You know that old song about you saying ‘pot-at-o’ and me saying ‘pot-ay-to’ when we’re talking about the same thing? We often need to have similar conversations about data when you are designing interfaces.
Data mapping is often deceptively easy, but start doing the work without doing the necessary business preparation, and you might find that your integration code, no matter how carefully crafted, tested and documented, is completely flawed and worse than useless.
What is the "thing"?
The first problem that some analysts fall into is to think that the context of data entities is the same across an organisation. Let’s take an extreme example, let’s pretend that you are doing some data integration work in a hardware shop. The people owning the invoicing system have asked you to pass specific information about the bulbs the shop sells into it so that they can do more detailed cost mapping.
So you’d start with the source stock management system and you happily go to the electrical department, getting details for the entity like wattage, type of illumination, size, etc and then you’d set up the invoicing system with the relevant fields and write the integration code. It performs brilliantly. Well done.
Except the bulbs that the invoicing people were interested in were flower bulbs, not light bulbs and you actually needed to speak to the gardening department. Now your lovely code is corrupting the invoicing database and everyone’s unhappy with you. No-one had flagged that the concept of a ‘bulb’ was different depending on your departmental context and no-one had challenged which ‘bulb’ was being talking about before the work was started.
I acknowledge that this is indeed a very extreme example but I can cite many examples where assumptions about what a ‘thing’ was were completely different in separate parts of an organisation. This has led to many despairing hours of integration rework and a rake through the list of assumptions to ensure that this type of problem didn’t happen again.
What are the attributes of the "thing"?
The second problem is that of the attributes of the ‘thing’ itself. You may be talking about the same thing but do you agree about its behaviours and characteristics? Do restricted list of values for attributes match, for example? When the target system has a restricted colour list of light blue and dark blue and you pass it ‘turquoise’ what is the appropriate choice? Is the source system right? Is the target system right? It sometimes happens that the business understanding of two entities and attributes are so out of kilter the thing you thought you were talking about was actually something else entirely!

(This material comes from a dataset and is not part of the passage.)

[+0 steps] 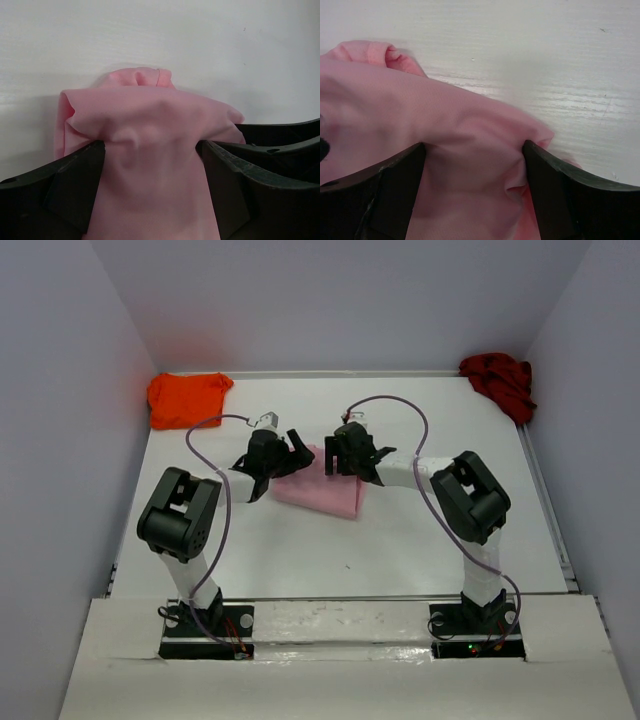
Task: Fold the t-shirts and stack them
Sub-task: Neatly place the folded tshirt to the corner
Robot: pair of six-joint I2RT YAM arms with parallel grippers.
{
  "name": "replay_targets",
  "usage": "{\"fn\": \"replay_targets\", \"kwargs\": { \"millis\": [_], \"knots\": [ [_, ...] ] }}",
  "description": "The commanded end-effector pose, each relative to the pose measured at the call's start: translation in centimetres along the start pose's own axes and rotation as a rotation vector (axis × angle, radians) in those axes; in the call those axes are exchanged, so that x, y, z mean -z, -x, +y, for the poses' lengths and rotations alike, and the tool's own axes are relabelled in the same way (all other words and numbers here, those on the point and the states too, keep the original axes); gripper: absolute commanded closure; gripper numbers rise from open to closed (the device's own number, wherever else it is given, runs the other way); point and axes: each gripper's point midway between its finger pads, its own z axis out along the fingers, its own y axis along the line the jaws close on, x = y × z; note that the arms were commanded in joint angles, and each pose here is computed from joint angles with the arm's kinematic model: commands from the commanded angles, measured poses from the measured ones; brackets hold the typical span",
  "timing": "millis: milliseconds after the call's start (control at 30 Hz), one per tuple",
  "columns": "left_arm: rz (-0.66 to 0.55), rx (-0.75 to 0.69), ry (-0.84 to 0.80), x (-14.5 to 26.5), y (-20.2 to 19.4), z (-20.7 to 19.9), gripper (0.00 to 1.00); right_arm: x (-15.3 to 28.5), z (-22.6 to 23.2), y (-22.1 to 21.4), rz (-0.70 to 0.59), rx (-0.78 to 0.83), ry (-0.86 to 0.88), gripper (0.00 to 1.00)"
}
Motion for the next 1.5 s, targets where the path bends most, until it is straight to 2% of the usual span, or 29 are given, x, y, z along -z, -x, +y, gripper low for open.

What are the "thing's" lifecycle and dependencies?
Integration can get even more complex when you’re having to manage the context of the entities between multiple systems and is often the reason why complex integrations fail. The third problem is when you neglect implications around the lifecycle of that entity and its dependencies. Let’s take the example of an organisation who is no longer trading. Some systems may not need to do anything with this information, some may delete the record, others may merely flag a change of status. None of these behaviours are necessarily incorrect but they do need to have an understanding of how the local data implementation is complementary to that of the source system. This rarely results in a ‘one size fits all’ integration pattern.
Define data and build a corporate schema
There’re a few lessons here to keep your integration and data sanity in check. First thing is that you need to identify the business owner for the entities that you have. These are the people who define what an entity looks like and what its attributes are across the organisation.
People often make the mistake of implementing a Master Data Management (MDM) system hoping the technology will manage this for them without putting the necessary governance in place. MDM can make this easier but ultimately it’s the data business owner who defines what data looks like, how it is logged, how long it’s retained for etc.
The second thing is to build yourself a corporate schema for your data entities and ensure that all your entities conform to this model when exchanging data between business systems. These schemas should always represent the business view of what an entity is and not necessarily be defined by the underling system.
Chris’ rules to integrate by:
- Never assume that one person’s view of what a thing is is the same as someone else’s
- Never assume that one person’s view of what a thing has or does is the same as someone else’s
- Make sure someone ‘owns’ your data entity. If no one does, ensure someone is nominated and put the necessary governance measures in place
- Design and get buy-in on what an organisational view of what a ‘thing’ is. Ensure it’s documented, that definitions are attached to its attributes, and that people use it.
- If you throw technology at a poorly managed data estate you will end up with a more expensive poorly managed data estate.